本当に、完全に入ってしまえるのだと笑った、暗い、何も映さない画面に映った自分の顔と同じ顔で。
「は。なん、だよ。何? ここってさ、そういう趣向の場所かなんかなわけ? もうひとりの自分とご対面、とか、そんな」
これじゃあ。
真実、三流ホラーテイストドラマだ。
とりあえず上擦った声で笑う自分を見て、自分が笑う。ゆったり首をかしげ、あのさあ、とつぶやいた。
「別に信じてもらおうなんて思っちゃいないけど、これだけは言っとく。……俺は、おまえだよ」
間違いなく、足立透だ、とあの日に自分が上げた笑い声と同じ、歪んだ声があやすように告げる。瞳がほの暗くちらちらと揺れ。
「山野真由美と小西……早紀、だったかな。二人を殺して、生田目太郎をそそのかして可哀想な犠牲者未満たちを“救って”回らせた。それから、なんだっけ、えーっと……ああ、そうだそうだ、久保ね。下の名前なんだっけ。まあ、それはいいか。とにかくのこのこ出てきた目立ちたがり屋もついでに突き落として―――――」
「もう、いい」
「ん?」
「知ってる、そんなこと、いちいち自分に言われなくたってさ、」
知ってるよ、と自分を見上げる。
「自分のことだから、いちいち言われなくたって、充分知ってる」
その言葉につらつらと語っていた自分は一瞬きょとん、とした顔をすると、弾けたように身を反らせて笑い始めた。
それを見て、自分も笑う。じっとりとシャツを濡らす、冷や汗を背に流しながら。
しばらく笑い続けていた自分は涙目で、笑いすぎたのか腹を抱え語りかけてくる。
粘液が滴るように。
瞳をちらちらと揺らせて。
「うん、そりゃそうだ」
妙にあっけらかんとした調子でまだ目尻に涙を残す自分が笑った。腹を抱えていた手を目元へ持っていき、それを拭う。
「足立透は実に物分かりがいい。そうでなけりゃここまでやってこれなかった」
それは。
この、ゲームのことを言っているのか。
それとも、“足立透”の人生について言っているのだろうか。聞く気は起きなかった。
代わりに聞く。
「それで」
「なに?」
「結局、なんなんだよ。おまえが僕だって言うのは充分わかった。わかってる。それで、一体なんでこんなところに、わざわざ」
「って、それは」
頬に触れてきた自分の手に、びく、と身が竦む。それは間違いなく自分の手だった。近づいてきた顔さえそっくり同じ。自分に迫られるなんていうのは気持ちのいいものじゃない。こんなわけのわからない場所で、わけのわからない状況でなら、もっと。

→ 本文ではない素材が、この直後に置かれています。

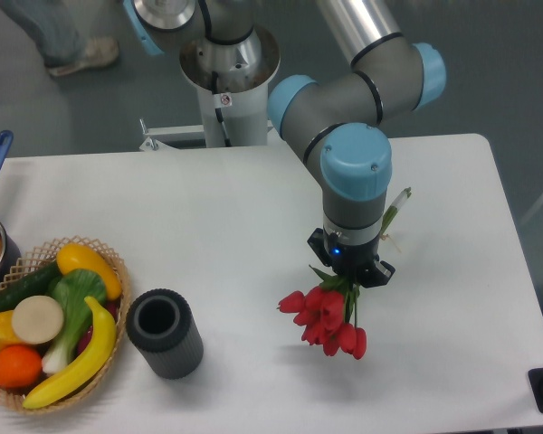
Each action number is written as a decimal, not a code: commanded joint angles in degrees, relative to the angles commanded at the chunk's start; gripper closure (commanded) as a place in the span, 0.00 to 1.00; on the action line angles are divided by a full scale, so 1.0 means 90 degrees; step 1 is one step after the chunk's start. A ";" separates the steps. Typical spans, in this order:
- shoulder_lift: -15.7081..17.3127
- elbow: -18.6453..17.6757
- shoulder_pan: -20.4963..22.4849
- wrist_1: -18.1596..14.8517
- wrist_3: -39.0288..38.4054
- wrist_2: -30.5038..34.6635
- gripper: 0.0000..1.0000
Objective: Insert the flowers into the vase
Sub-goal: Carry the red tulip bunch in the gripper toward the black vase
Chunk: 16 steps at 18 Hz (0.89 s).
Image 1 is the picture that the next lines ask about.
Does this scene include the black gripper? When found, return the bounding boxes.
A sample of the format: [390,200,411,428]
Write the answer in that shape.
[307,228,395,288]

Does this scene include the red tulip bouquet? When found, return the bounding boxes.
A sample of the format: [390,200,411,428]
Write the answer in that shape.
[277,186,413,361]

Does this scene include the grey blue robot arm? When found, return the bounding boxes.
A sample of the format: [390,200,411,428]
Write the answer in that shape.
[125,1,446,288]

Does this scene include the dark grey ribbed vase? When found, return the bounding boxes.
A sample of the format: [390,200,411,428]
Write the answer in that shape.
[126,288,204,380]

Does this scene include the red fruit in basket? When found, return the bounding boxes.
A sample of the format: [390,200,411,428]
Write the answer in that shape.
[75,301,119,356]

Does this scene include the yellow banana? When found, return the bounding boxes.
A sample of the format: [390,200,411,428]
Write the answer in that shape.
[23,296,117,410]

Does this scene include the green bok choy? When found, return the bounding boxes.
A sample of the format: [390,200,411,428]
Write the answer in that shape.
[42,269,107,376]

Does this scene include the woven wicker basket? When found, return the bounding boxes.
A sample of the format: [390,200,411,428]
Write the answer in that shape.
[0,236,131,415]

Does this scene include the green cucumber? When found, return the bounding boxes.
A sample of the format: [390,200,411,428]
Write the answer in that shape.
[0,261,62,313]

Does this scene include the beige round radish slice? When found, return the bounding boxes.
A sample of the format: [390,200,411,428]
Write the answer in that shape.
[11,296,64,344]

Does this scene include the orange fruit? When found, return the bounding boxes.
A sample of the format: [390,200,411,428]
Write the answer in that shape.
[0,345,43,389]

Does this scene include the person leg and shoe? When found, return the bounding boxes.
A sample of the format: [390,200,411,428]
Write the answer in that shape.
[0,1,119,77]

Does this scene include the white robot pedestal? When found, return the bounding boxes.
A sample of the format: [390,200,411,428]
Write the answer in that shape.
[141,24,280,150]

たまに双子が羨ましいとかいう人間がいるけれど、なら一度こんな体験をしてみればいい。二度とそんなこと、言えなくなる。
「儀式としてね。そういうもんみたいなんだ。だから、一応ルールに従ってみたってとこかな。あのガキ共も同じことしたみたいだよ?」
聞いて、反応する。
ことごとく邪魔をしてきた小憎らしい、ウザったい子供。無駄な正義感に溢れてて本当に、ウザったい。
「自分の暗部? っていうの? そういうのとの対面っていうのかな。それがここに来た人間のルール。……みたいでさ」
別に俺はいけない部分とか影とかじゃなくて間違いなく足立透本人だけど、と自分が笑う。ネクタイが掴まれ、緩く引かれた。
「―――――足立透。おまえは殺人犯で、犯罪者だ。日頃は人畜無害に笑ってるけど、本当はみんな騙してた。ゲームの開始時点、あの女子アナをテレビに落としたときは少し迷ったみたいけど今はすっかり楽しんでるよな。別に、悪いことじゃないけど」
同じ顔がさらに近づく。自分は椅子に座っているからもうひとりの自分は身を屈めて。
まるでキスでも迫られているかのようだった。
「楽しい、すごく楽しい。ゲームはすごく楽しくて仕方ない。あのハプニングには頭に来たけどさ。でも、楽しんでたよな? 知ってるよ。それで今だって楽しくって仕方ない。足立透、……俺。さあ、認めなよ。覚悟を決めちゃいなよ。目を背けても…………」
つぶやいた言葉が聞き取れなかったようで、自分が見つめてくる。
「何?」
「目を背ける? ……なんでそんなことになるわけ」
笑っていた。
頬に手を当てられ、ネクタイを掴まれ顔を寄せられ。金と赤の混じった瞳を見返して、笑う。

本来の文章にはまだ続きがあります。